Auch gesellschaftlicher Druck von außen spielt eine Rolle. Häufig wird eine Rechtfertigung dafür verlangt wird, wieso man sich FÜR ein Kind mit Behinderung entschieden hat. Immer wieder kommt es zu Schuldzuweisungen wie beispielsweise „Das muss doch heute nicht mehr sein!“. Wir müssen deutlich machen, dass das Leben mit einem Kind mit Behinderung sehr bereichernd ist und es viele Möglichkeiten gibt, Unterstützung zu bekommen.
Wir sollten viel mehr über das Thema diskutieren und unsere Mitmenschen klar machen, was sich hinter all dem verbirgt. Also redet mit euren Freunden, Bekannten, Arbeitskolleg usw. Vielleicht schaffen wir so ein Bewusstsein für ALLE.
Sehr interessant fand ich, dass die Hersteller von Pränatal-Tests mit öffentlichen Mitteln gefördert werden und unglaublich hohe Summen beziehen. Welches Ziel haben die Firmen? Geht es Ihnen um das Wohl der Menschheit? Oder steht der ökonomische Nutzen im Fokus? Durch den Druck der Gesellschaft könnten wir erreichen, dass z.B. nicht mehr mit öffentlichen Geldern geforscht werden kann.

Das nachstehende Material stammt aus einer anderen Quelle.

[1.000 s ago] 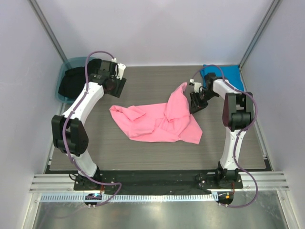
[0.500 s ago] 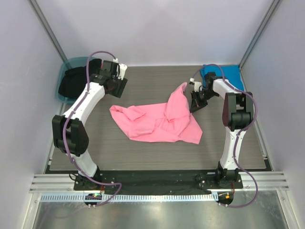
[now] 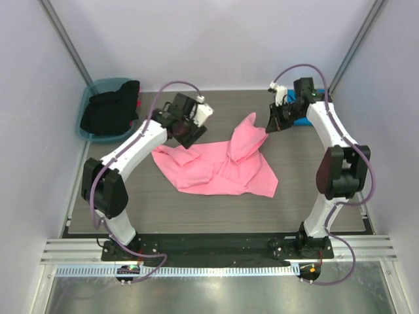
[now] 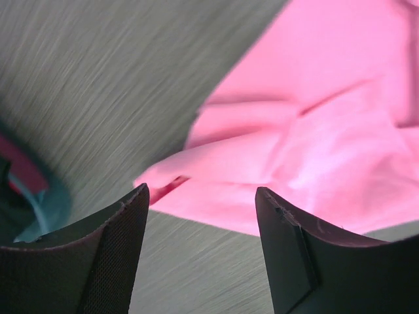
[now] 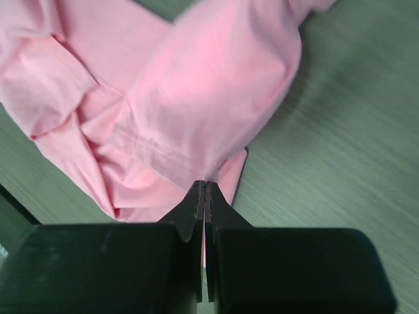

Letztlich müssen wir uns auch klar machen, dass die Verantwortung von der Politik auf die individuelle Ebene verschoben wird – denn die Endnutzerin, also die Schwangere, muss entscheiden und am Ende mit der Entscheidung leben.
Ich bin ganz klar gegen die Kassenfinanzierung der Pränataldiagnostik und denke, dass es stattdessen ein anderes Gesellschaftliches Bild von Menschen mit Behinderung braucht. Wir sollten nicht die Firmen, die klar den Fokus auf den wirtschaftlichen Nutzen legen, unterstützen, sondern die Unterstützungs- und Entlastungsangebote für Familien verbessern. Meine Arbeit in der Schule zeigt mir immer wieder, wie bereichernd und inspirierend Menschen mit Behinderung sind. Wir müssen uns klar darüber werden, dass auch das Leben von Menschen mit Behinderung einen hohen Lebenswert hat. Wir sollten werdende Eltern selbstbestimmt entscheiden lassen. Selbstbestimmt, also ohne Druck von Ärzten, Krankenkassen oder der Gesellschaft.
Marie Battige ist Studentin der Sozialen Arbeit und begleitet neben dem Studium ein Kind mit Down-Syndrom in der Schule. Sie hat in ihrem Studium eine Arbeit zum Thema „Pränataldiagnostik – Welche Auswirkungen auf Frauen/Eltern und Menschen mit Behinderung sind mit dem Angebot verbunden? “ geschrieben.